Things do look grim for USAir, which suffers from high costs, fierce competition, and a total of $2.4 billion in losses since 1989. But overlooked in the turmoil is equally troubling news for British Airways. That carrier's network of global alliances, which have cost the carrier $1 billion so far, has gone awry. Each of its partners is weighed down by difficult labor negotiations, overcapacity, and unprofitable routes. The stalled strategy, forcing capital injections and write-offs, is already hurting BA profits. And BA's struggles offer a warning to other carriers bent on foreign romances of their own.

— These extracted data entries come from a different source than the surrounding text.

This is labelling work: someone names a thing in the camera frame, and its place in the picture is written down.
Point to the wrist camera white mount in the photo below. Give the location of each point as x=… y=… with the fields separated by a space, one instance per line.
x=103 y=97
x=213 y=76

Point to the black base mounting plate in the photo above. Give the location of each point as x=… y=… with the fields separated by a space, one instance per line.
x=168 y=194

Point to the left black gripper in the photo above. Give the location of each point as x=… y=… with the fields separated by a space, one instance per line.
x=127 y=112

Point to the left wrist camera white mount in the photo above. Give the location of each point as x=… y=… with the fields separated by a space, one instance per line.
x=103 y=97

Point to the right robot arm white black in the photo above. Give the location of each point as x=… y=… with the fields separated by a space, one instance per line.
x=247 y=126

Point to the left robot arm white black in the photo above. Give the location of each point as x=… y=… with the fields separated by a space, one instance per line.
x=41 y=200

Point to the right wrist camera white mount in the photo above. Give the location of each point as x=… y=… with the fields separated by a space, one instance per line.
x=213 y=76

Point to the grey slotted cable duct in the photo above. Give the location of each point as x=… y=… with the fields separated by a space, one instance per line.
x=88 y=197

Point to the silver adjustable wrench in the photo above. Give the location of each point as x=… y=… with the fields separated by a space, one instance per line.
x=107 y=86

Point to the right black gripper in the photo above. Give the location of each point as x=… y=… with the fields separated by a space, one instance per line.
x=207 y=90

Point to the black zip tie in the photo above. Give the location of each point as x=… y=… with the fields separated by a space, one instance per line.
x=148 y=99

"CODE-SHARING." Under Chairman Colin Marshall, the $9.2 billion British carrier has concluded a clutch of deals since 1992 (table). Besides the USAir deal, BA has bought 49.9% of TAT European Airlines, France's largest independent carrier, and launched a low-cost German carrier, Deutsche BA. To serve the Pacific, it bought 25% of Qantas in Australia.

The big payoff is supposed to come through coordinating schedules and other tactics--especially "code-sharing." That's where a computer reservation system lists, say, a single BA flight from Cleveland to Rome but automatically books a passenger on USAir for the first leg of the trip, from Cleveland to a BA gate in Pittsburgh.

So far, the costs to BA have far outweighed the benefits. Take France's TAT, a $330 million carrier. BA's stake cost it only $22 million last year. Yet TAT expects to lose $60 million in 1994. Part of the problem lies in a canceled contract between TAT and Air France, which resents BA's incursion. Worse, BA has had to inject $103 million in new capital this year to cover the losses and help TAT restructure.

The other legs in BA's global stool are shaky as well. Deutsche BA is losing money; BA won't say how much. Qantas lost $260 million in the year ending June 30, though BA expects it to show a profit this year. Air Russia, a venture between BA and some Aeroflot veterans, "has no immediate prospect of starting up," says Maynard, adding that BA's investment has been minimal.

It's good for BA that its core operations remain relatively strong. Thanks in part to healthy bookings on its flights from Britain to Asia, profits for the nine months ended Dec. 31 increased 31%, to $657 million. Revenues rose 13%.

Yet since early February, BA's stock, a winner in 1993, has dropped 14%, to some $6.18 a share. The market jitters reflect the tough stretch the carrier now faces in the U.S. Especially worrisome are government talks over the Britain-U.S. air-services treaty. BA's code-sharing rights with USAir expire Mar. 17, and both carriers are pressing for an extension. But U.S. Transportation Secretary Federico Pe a is holding the extension hostage until Britain frees up more space at London's Heathrow Airport for U.S. carriers. And American Airlines Inc. Chairman Robert L. Crandall is lobbying the U.S. to scrap all talks and code-sharing extensions and start all over again.

EQUITY LOSS. Then there is the crisis at USAir. BA's toughness could shock the USAir unions into concessions. "If I were USAir, I would not be upset at all with BA's announcement," says Duff & Phelps Corp. analyst Robert Decker. "USAir can use it as a bargaining chip with labor." Perhaps so--but restive unions have been known to wreak havoc on U.S. carriers.

Such labor turmoil, as well as a loss of code-sharing, would seriously undermine the value of BA's USAir link. For now, executives at both airlines are confident this won't happen and that BA's vision of ententes mondiales will prevail. Says Maynard: "This is a long-term strategy. The whole purpose of the global alliance was to secure BA's future by the year 2000."

The pressing question is whether global alliances, anchored by equity stakes, can offer security in a turbulent industry. SAS lost its equity in Continental Airlines Inc. when the U.S. carrier filed for bankruptcy, while KLM wrote down its investment in Northwest Airlines Inc. A proposed alliance of KLM, SAS, and two other carriers never even got done. BA has plenty to do before it shows this much-battered strategy is a winner.